The L.A. City Council, she argues, has its own role in protecting the have-nots, a group she defines as not just the jobless and the working poor, but the nervous middle class as well.

The debate over fees served as a battleground.

Leading the fight for a new formula was Councilwoman Laura Chick of the West Valley, who successfully argued that the sewer charge was a user fee that for years had been unfairly based on water usage. Because the city cannot measure how much sewage each household generates, it has relied on a formula assuming about 60% of the water received by a household winds up going down the drain as waste water. Residents of the Valley have long complained that this formula has doubly penalized them for living in an area with large lots and higher temperatures. Water used for landscaping and swimming pools, they note, doesn’t enter the sewer system.

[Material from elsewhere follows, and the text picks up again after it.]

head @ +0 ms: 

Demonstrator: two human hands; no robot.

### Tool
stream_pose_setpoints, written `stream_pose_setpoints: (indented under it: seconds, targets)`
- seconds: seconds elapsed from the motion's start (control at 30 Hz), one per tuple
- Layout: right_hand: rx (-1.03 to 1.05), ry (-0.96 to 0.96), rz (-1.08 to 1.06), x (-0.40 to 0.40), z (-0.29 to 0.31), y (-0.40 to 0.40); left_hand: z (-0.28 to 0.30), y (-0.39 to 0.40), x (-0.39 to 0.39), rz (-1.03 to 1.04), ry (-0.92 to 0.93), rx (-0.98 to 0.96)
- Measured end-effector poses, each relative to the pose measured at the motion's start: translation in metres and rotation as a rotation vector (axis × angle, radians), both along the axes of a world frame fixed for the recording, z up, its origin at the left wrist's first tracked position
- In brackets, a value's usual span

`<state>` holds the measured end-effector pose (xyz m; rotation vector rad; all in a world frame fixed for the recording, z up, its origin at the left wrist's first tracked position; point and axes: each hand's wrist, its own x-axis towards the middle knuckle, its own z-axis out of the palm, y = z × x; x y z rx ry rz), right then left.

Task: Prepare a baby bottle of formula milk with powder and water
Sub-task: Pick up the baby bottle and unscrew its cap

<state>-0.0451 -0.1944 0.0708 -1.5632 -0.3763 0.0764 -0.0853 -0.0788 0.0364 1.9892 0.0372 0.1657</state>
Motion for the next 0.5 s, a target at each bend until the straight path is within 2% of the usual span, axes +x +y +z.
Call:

Folks who live in cramped apartments, without swimming pools and large lawns and gardens, tend to be less than sympathetic to this argument. The new fee structure, based on the lower water usage in rainy winter months, is expected to reduce the typical water rates in nine council districts while raising rates in six. In Marvin Braude’s affluent Westside-to-West Valley district, the estimated median combined water and sewer rates would go down $25.31 annually. At the other extreme was Richard Alatorre’s Eastside district, where the median cost would rise $11.73.

That’s an average increase of less than $1 a month. This may seem like chump change, but again, Goldberg argues that median rates are simplistic. Most people, she suggests, won’t see much of a difference in their bills. What will happen, she says, is that those with the largest properties and swimming pools would benefit disproportionately at the expense of apartment dwellers.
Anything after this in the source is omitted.